Table 10.10 Frequency distribution of the number of police calls received per day over a 100-day period in an urban area.
|
Calls |
Frequency |
|
0 |
10 |
|
1 |
20 |
|
2 |
27 |
|
3 |
13 |
|
4 |
10 |
|
5 |
9 |
|
6 |
7 |
|
7 |
3 |
|
8 |
1 |
Table 10.11 Frequency distribution of the number of police calls received per day over a 100-day period in an urban area.
|
Calls |
Frequency |
|
0 |
10 |
|
1 |
20 |
|
2 |
27 |
|
3 |
13 |
|
4 |
10 |
|
5 or more |
20 |
As a second example of how frequency distributions can be manipulated, consider a study that randomly sampled individuals from a large population. The authors of the study are attempting to argue that the individuals who took part in the study came from all age groups between 20 and 60 years old. A frequency distribution for the observed sample is given in Table 10.12.

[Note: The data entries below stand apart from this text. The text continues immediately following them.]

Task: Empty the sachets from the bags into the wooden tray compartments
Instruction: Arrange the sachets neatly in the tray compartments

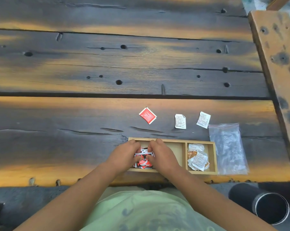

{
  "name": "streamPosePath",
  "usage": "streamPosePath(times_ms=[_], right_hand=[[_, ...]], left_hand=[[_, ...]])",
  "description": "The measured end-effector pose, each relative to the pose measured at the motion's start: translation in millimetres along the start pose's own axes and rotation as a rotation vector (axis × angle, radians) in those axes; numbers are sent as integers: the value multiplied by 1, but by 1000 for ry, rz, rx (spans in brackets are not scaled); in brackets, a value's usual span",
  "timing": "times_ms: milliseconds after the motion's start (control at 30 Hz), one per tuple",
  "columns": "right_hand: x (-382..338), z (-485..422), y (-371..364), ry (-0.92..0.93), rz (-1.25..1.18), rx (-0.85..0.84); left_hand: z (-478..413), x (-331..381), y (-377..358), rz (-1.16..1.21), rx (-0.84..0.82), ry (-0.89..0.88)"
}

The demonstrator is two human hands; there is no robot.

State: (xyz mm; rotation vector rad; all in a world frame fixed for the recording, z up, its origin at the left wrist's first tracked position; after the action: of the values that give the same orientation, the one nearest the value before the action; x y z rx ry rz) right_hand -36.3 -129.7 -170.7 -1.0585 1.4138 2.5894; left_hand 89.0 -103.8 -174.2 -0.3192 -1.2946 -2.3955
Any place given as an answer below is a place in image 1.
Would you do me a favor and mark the person's right hand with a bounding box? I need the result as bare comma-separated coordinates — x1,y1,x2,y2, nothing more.
146,139,182,176

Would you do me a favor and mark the person's left hand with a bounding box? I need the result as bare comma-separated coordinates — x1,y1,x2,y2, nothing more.
106,139,142,177

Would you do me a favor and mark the wooden three-compartment tray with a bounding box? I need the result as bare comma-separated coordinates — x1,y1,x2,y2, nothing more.
127,137,218,175

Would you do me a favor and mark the pile of red sachets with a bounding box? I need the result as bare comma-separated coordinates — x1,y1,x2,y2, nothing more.
134,153,154,169

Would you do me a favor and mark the pile of white sachets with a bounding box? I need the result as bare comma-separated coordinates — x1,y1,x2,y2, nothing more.
187,143,210,172

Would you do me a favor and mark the white sachet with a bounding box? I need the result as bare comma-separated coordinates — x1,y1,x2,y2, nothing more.
196,111,211,129
174,114,187,130

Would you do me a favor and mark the person's right forearm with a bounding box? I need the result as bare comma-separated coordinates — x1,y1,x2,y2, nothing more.
169,166,277,231

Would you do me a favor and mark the person's left forearm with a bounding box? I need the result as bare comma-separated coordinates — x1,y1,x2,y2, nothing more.
14,163,119,231

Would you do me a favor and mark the person's light green shirt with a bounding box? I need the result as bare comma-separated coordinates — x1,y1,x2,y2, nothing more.
81,186,226,231

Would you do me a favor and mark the black lined metal bin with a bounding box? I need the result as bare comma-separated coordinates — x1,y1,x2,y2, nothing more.
228,183,290,225

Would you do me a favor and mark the long rustic wooden bench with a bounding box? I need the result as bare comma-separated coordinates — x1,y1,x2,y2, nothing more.
248,9,290,190

Table 10.12 Frequency distribution of the ages of participants in a social justice study.
|
Age |
Frequency |
|
20 to 24 |
71 |
|
25 to 29 |
8 |
|
30 to 34 |
5 |
|
35 to 39 |
86 |
|
40 to 44 |
82 |
|
45 to 49 |
65 |
|
50 to 54 |
76 |
|
55 to 59 |
6 |
What is immediately obvious in this frequency distribution is that although there are many age ranges with a substantial number of observations, the study found relatively few individuals willing to participate who were aged between 25 and 34, or who were older than 54. This could indicate that the conclusions from the study may not be relevant for those individuals who are in the age ranges with fewer observed individuals. Now consider combining the adjacent classes to get the frequency distribution given in Table 10.13. In this second table the gap in the age coverage has been completely obscured by combining the adjacent classes.
Table 10.13 Frequency distribution of the ages of participants in a social justice study with half as many classes.
|
Age |
Frequency |
|
20 to 29 |
79 |
|
30 to 39 |
91 |
|
40 to 49 |
147 |
|
50 to 54 |
82 |
It can be very difficult to determine if a researcher is purposely being misleading with the way they constructed a frequency distribution. When assessing frequency distributions, it is usually enough to ask yourself if the classes look strange. Usually, classes should follow some logical pattern. It seems natural to break up data into classes based on multiples of ten, for example. If you observe classes broken up in awkward ways or in a way such that some classes are much larger than others, you should look in the research article to see if the researchers justify the way they constructed the classes. If no such justification is given, the conclusions based on these frequency tables might be suspect.